Wodehouse and photographers

I look in my glass, dear reader, and what do I see? Nothing so
frightfully hot, believe me. The face is slablike, the ears are large
and fastened on at right-angles. Above the eyebrows comes a stagnant
sea of bald forehead, stretching away into the distance with nothing
to relieve it but a few wisps of lonely hair. The nose is blobby, the
eyes dull, like those of a fish not in the best of health. A face, in
short, taking it for all in all, which should be reserved for the gaze
of my nearest and dearest who, through long habit, have got used to it
and can see through to the pure white soul beneath. At any rate, a
face not to be scattered about at random and come upon suddenly by
nervous people and invalids.
And yet, just because I am an author, I have to keep on being
photographed. It is the fault of publishers and editors, of course,
really, but it is the photographer who comes in for the author's hate.

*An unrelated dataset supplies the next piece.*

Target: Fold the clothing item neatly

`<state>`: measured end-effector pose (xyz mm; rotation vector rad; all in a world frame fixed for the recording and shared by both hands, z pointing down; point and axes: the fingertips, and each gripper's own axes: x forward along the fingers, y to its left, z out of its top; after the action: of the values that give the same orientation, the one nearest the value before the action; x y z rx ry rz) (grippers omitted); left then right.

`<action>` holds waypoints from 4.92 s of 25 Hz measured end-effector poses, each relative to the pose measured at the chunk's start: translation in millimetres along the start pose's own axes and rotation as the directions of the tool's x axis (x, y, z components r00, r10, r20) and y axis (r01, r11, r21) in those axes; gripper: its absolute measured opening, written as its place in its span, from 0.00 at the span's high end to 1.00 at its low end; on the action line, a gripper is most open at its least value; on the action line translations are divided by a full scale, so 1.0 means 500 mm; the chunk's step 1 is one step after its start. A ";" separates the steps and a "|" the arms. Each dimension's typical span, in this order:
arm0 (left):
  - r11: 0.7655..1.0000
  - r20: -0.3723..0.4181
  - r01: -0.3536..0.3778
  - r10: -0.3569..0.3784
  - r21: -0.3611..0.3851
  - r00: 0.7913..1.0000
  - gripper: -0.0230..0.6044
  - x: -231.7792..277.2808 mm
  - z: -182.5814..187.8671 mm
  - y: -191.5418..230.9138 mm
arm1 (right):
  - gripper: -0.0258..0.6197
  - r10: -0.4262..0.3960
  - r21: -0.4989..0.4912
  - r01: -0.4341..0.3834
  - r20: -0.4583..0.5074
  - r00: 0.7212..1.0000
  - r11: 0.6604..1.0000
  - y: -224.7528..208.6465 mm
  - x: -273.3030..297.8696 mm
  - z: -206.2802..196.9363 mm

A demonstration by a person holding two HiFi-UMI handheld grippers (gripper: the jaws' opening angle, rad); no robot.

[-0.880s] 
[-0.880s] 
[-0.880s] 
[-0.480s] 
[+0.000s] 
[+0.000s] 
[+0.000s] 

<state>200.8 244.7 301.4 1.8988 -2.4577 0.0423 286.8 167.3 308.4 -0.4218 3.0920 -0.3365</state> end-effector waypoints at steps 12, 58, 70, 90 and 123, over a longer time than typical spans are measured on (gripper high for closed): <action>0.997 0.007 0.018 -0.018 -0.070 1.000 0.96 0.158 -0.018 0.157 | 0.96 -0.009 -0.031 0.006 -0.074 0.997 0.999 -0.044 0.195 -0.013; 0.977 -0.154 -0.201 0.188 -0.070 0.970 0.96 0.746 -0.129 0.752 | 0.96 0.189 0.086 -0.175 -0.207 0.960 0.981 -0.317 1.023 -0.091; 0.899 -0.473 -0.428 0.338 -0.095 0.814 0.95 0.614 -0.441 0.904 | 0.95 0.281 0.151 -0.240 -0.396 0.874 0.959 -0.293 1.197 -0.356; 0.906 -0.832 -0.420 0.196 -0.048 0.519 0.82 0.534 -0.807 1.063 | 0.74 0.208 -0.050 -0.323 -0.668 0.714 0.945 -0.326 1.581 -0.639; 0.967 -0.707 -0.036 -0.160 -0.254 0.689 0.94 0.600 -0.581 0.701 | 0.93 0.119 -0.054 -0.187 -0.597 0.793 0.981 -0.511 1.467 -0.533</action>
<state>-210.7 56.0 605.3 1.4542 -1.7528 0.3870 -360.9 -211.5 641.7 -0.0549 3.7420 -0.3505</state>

Something has got to be done about this practice of publishing
authors' photographs. We have to submit to it, because editors and
publishers insist. They have an extraordinary superstition that it
helps an author's sales. The idea is that the public sees the
photograph, pauses spell-bound for an instant, and then with a cry of
ecstasy rushes off to the book-shop and buys copy after copy of the
gargoyle's latest novel.
Of course, in practice, it works out just the other way. People read a
review of an author's book and are told that it throbs with a passion
so intense as almost to be painful, and are on the point of digging
seven-and-sixpence out of their child's money-box to secure a copy,
when their eyes fall on the man's photograph at the side of the
review, and they find that he has a face like a rabbit and wears
spectacles and a low collar. And this man is the man who is said to
have laid bare the soul of a woman as with a scalpel.
Naturally their faith is shaken. They feel that a man like that cannot
possibly know anything about Woman or any other subject except where
to go for a vegetarian lunch, and the next moment they have put down
the hair-pin and the child is seven-and-six in hand and the author his
ten per cent., or whatever it is, to the bad. And all because of a
photograph.
For the ordinary man, the recent introduction of high-art methods into
photography has done much to diminish the unpleasantness of the
operation. In the old days of crude and direct posing, there was no
escape for the sitter. He had to stand up, backed by a rustic stile
and a flabby canvas sheet covered with exotic trees, glaring straight
into the camera. To prevent any eleventh-hour retreat, a sort of spiky
thing was shoved firmly into the back of his head leaving him with the
choice of being taken as he stood or having an inch of steel jabbed
into his skull. Modern methods have changed all that.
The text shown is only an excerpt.